On X, there are different ways to set your font. One way is through the menu
(Options/Set default font.../). We can also set it in our .emacs, with

(set-default-font "<font>"), or using ~/.Xdefaults. The latter method
makes emacs-startup quite a bit faster, but this may have become less
important in the age of emacs –daemon (Emacs 23).






barb wire







In either case – .emacs or .Xdefaults – you must provide some string
describing the font. Up to Emacs-23, under X you had to use the 'barb
wire'-style X font description, which you could get from a tool like
UI-designers' dream xfontsel; the font description would then
look something like:




-*-bitstream vera sans mono-medium-r-*-*-*-120-*-*-*-*-iso8859-*










emacs 23






In the brave new world of Emacs 23, on X, you can also use the somewhat
clearer Fontname-<size> format. You can get a list of the fonts installed on
your system with the fc-list commond; if you only want to get the monospaced
fonts, use





$ fc-list :spacing=mono






For details, see the FontConfig user manual.



Note that installing fonts under X is rather easy as well these days; in
most cases all you need to do is put the .ttf-files in your ~/.fonts

directory and all will be find, although some program might require a restart.



Once you have chosen a font, you can put it in your ~/.Xdefaults:





Emacs.font: Envy Code R-10





and don't forget to run xrdb ~/.Xdefaults afterwards, to tell X about the changes.
All of this should happen before you start emacs.



Alternatively, you can put in your .emacs something like:





(if (eq system-type 'windows-nt)
(set-default-font "-outline-Consolas-normal-r-normal-normal-14-97-96-96-c-*-iso8859-1"))

(if (eq window-system 'x)
(set-default-font "Inconsolata-11"))





This will set a different default font, based on whether you are running on
Windows or X. You can freely adapt it to your own desires of course.

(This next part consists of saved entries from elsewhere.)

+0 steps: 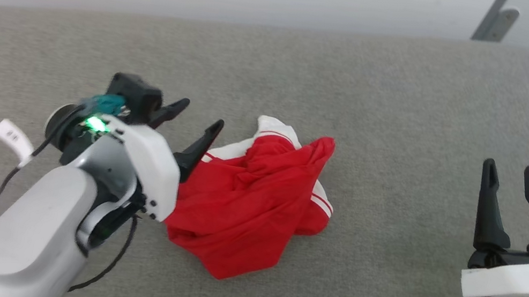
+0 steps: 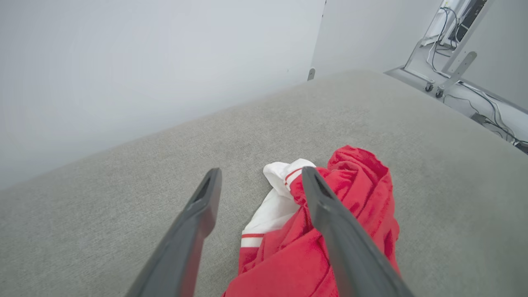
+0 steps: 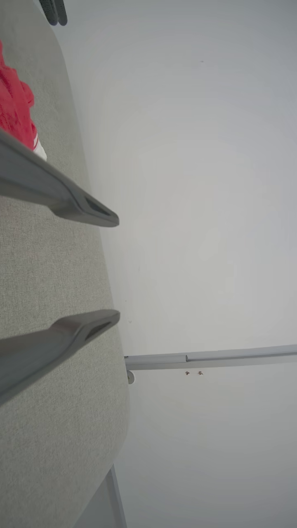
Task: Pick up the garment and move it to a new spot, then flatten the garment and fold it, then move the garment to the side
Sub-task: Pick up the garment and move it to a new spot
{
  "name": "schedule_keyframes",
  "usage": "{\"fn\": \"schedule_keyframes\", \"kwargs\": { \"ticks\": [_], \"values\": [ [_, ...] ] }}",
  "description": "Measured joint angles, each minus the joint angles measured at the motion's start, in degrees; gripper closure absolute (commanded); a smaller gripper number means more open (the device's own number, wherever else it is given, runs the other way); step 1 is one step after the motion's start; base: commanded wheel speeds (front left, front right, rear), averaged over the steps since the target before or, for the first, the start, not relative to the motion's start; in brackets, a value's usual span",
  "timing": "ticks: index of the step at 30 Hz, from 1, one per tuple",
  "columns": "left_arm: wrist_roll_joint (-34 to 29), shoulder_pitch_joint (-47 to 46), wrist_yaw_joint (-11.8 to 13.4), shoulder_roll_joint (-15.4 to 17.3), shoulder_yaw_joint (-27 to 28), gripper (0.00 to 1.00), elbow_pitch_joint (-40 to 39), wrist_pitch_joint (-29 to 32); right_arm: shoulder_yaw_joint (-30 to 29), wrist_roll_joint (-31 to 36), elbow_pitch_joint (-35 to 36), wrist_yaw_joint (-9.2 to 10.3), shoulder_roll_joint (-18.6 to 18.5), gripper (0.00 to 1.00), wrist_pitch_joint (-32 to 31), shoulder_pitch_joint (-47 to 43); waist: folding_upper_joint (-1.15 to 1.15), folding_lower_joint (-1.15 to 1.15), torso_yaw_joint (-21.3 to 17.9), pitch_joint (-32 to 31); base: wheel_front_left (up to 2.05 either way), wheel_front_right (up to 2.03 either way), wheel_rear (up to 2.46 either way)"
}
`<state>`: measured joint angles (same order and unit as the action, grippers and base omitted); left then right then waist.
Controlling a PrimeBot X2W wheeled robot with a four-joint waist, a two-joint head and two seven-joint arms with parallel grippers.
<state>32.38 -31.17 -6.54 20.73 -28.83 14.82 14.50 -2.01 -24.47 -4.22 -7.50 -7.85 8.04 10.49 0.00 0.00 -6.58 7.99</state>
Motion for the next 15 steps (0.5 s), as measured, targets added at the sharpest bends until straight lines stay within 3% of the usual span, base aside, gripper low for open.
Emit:
{"fn": "schedule_keyframes", "kwargs": {
  "ticks": [8,15],
  "values": [
    [-1.0,5.6,1.4,2.4,4.0,0.0,-2.5,-13.4,-0.3,1.5,-1.4,0.0,-2.1,0.0,0.0,-1.8,0.0,0.0,3.2,-3.7,0.0,0.0,0.0],
    [-0.3,12.0,3.9,3.6,7.5,0.0,-4.0,-20.4,-0.9,1.9,-3.2,0.0,-3.2,0.0,-0.2,-3.3,0.0,0.0,5.9,-6.3,0.0,0.0,0.0]
  ]
}}
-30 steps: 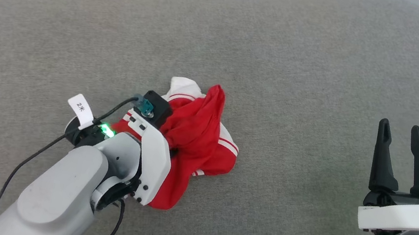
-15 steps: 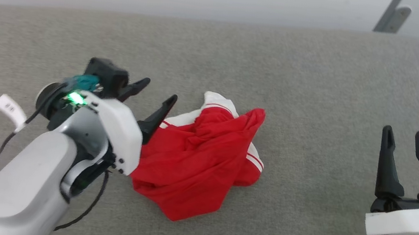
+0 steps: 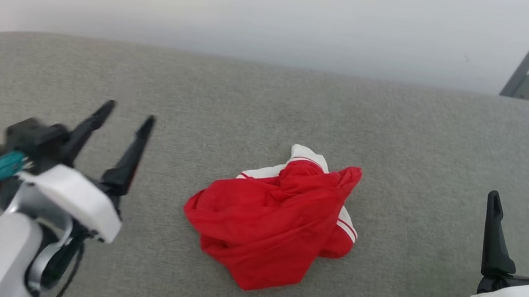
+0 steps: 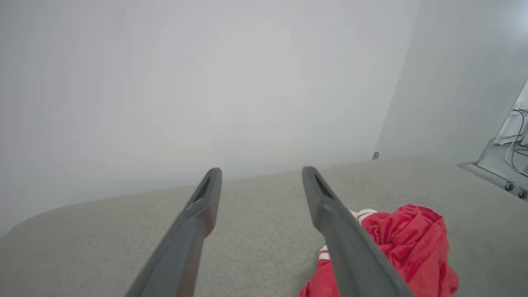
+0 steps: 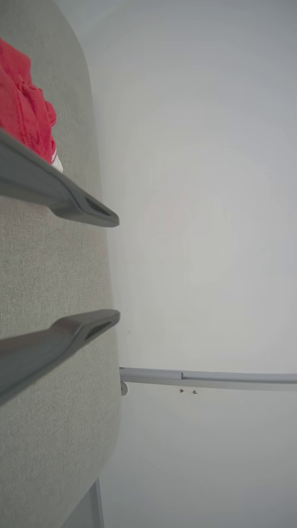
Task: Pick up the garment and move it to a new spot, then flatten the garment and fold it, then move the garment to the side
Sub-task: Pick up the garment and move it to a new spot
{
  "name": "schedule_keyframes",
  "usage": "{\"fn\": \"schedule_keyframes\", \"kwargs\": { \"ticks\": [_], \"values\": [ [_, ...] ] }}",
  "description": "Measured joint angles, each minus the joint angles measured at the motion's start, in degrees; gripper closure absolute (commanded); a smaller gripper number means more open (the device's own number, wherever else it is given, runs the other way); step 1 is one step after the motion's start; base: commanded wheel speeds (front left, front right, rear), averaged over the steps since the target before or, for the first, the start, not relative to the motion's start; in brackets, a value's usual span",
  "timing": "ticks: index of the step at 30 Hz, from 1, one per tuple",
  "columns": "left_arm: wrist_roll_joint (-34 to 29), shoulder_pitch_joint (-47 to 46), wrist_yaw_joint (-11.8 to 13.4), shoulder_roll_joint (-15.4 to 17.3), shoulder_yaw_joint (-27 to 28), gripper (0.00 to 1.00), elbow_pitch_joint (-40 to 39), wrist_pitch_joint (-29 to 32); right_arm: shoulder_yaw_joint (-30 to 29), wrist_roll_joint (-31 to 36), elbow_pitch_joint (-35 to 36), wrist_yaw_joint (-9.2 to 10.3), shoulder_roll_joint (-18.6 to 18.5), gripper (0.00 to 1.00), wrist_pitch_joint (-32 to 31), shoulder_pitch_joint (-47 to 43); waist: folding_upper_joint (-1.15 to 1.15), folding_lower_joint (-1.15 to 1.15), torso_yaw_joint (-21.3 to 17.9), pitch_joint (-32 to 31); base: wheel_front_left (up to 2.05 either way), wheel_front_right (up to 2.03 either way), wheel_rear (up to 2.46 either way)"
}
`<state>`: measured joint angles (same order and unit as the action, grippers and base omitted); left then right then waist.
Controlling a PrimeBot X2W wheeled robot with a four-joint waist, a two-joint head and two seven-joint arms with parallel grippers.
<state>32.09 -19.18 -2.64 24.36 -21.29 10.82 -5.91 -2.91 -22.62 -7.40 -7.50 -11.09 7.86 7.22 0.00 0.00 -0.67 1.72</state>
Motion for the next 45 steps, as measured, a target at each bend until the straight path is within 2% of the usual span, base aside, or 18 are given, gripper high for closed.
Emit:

Side note: if there is yellow in the code snippet above, that is because of

hightlighting lines that are too long.







face value






There are many fonts; which one is the 'best' for you, obviously depends on
personal taste and also what you want to with it. As I use emacs for coding
but also for reading e-mails and writing documents, there are some things that
are important for me:




  • monospace


  • most important: clear and crisp, even when using smaller font sizes;


  • clearly separate O (capital O) and 0 (zero);


  • support italic display;


  • support the characters I might use (incl. accented characters and some
    greek ones).





Following these rules, I found the Envy Code R font to work very nicely. It's
not fully Free though: Free to use but distribution prohibited. Raph
Levien's Inconsolata is nice as well and truly Free; it does not provide an
italic font though (at least it does not show in Emacs). Here's a list of programming fonts.








more






Hmmm… I wanted to write some small entry… And there is so much more to
say about fonts. As often, EmacsWiki has a lot of information; for example
about FontSets, which allow you to use a sort-of combination-font, which is
nice if you have to work with mixed character sets (Latin, Arabic, CJK etc.).



Also, the emacs-fu entry on zooming in/out is useful in this context, even
though Emacs 23 has gained something similar by default.



Also, the entry on color theming may be interesting, in this entry we only
look at the default font, but you can change fonts governing only part of
emacs as well; see M-x list-faces-display.




Or get information about the font at point with C-u C-x =.